Information shown
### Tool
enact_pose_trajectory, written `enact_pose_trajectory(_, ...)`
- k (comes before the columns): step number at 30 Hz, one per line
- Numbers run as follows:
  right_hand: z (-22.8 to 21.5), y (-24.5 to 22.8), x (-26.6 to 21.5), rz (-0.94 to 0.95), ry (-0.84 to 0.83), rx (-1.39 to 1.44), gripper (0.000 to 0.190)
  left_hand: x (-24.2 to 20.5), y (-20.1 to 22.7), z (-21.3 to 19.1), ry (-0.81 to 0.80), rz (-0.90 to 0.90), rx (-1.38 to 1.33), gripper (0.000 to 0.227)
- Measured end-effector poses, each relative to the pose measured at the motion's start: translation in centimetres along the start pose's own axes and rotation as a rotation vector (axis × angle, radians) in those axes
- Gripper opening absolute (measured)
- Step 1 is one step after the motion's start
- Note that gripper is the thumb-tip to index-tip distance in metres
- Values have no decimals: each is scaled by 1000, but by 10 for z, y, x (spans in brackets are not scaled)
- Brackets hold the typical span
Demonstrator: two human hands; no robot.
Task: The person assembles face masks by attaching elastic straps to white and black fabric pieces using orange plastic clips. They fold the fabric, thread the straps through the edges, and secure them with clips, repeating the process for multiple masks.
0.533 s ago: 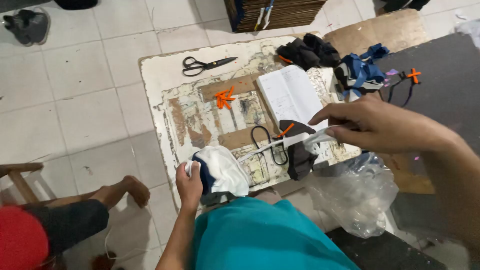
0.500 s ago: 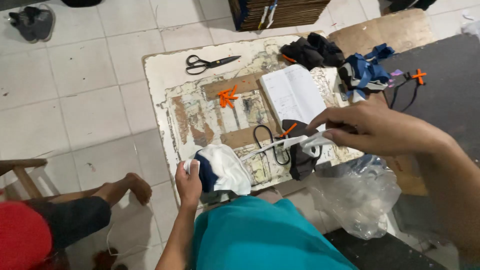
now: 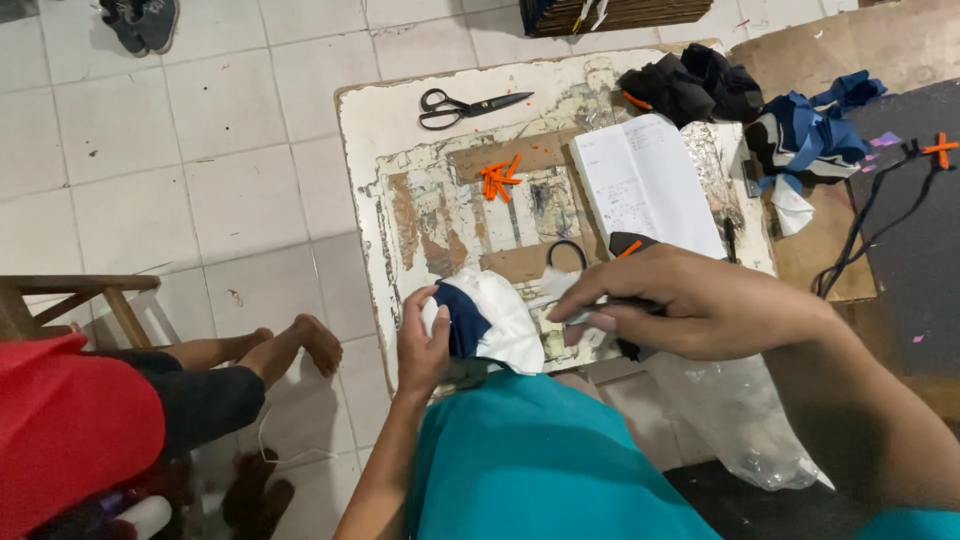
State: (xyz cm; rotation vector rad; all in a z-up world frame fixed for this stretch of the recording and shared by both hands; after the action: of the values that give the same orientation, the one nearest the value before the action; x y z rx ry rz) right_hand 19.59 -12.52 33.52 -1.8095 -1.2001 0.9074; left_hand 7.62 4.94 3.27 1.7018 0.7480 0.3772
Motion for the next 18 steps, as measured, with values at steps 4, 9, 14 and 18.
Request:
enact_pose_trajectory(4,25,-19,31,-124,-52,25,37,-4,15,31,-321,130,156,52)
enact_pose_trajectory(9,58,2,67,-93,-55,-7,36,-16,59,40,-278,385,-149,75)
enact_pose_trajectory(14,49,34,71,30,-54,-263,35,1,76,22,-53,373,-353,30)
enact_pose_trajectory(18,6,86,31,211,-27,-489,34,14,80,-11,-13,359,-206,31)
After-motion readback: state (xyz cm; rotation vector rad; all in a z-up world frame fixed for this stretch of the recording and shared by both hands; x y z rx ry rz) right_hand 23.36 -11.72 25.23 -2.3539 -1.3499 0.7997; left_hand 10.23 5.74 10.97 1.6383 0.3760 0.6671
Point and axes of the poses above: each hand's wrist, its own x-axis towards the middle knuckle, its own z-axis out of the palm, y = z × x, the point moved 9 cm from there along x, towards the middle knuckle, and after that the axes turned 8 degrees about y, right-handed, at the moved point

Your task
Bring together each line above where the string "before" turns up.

Answer
- k (comes before the columns): step number at 30 Hz, one per line
State: (xyz cm; rotation vector rad; all in a z-up world frame fixed for this stretch of the recording and shared by both hands; after the action: of the values that give the same orientation, the one nearest the value before the action; x y z rx ry rz) right_hand 19.59 -12.52 33.52 -1.8095 -1.2001 0.9074; left_hand 7.62 4.94 3.27 1.7018 0.7480 0.3772

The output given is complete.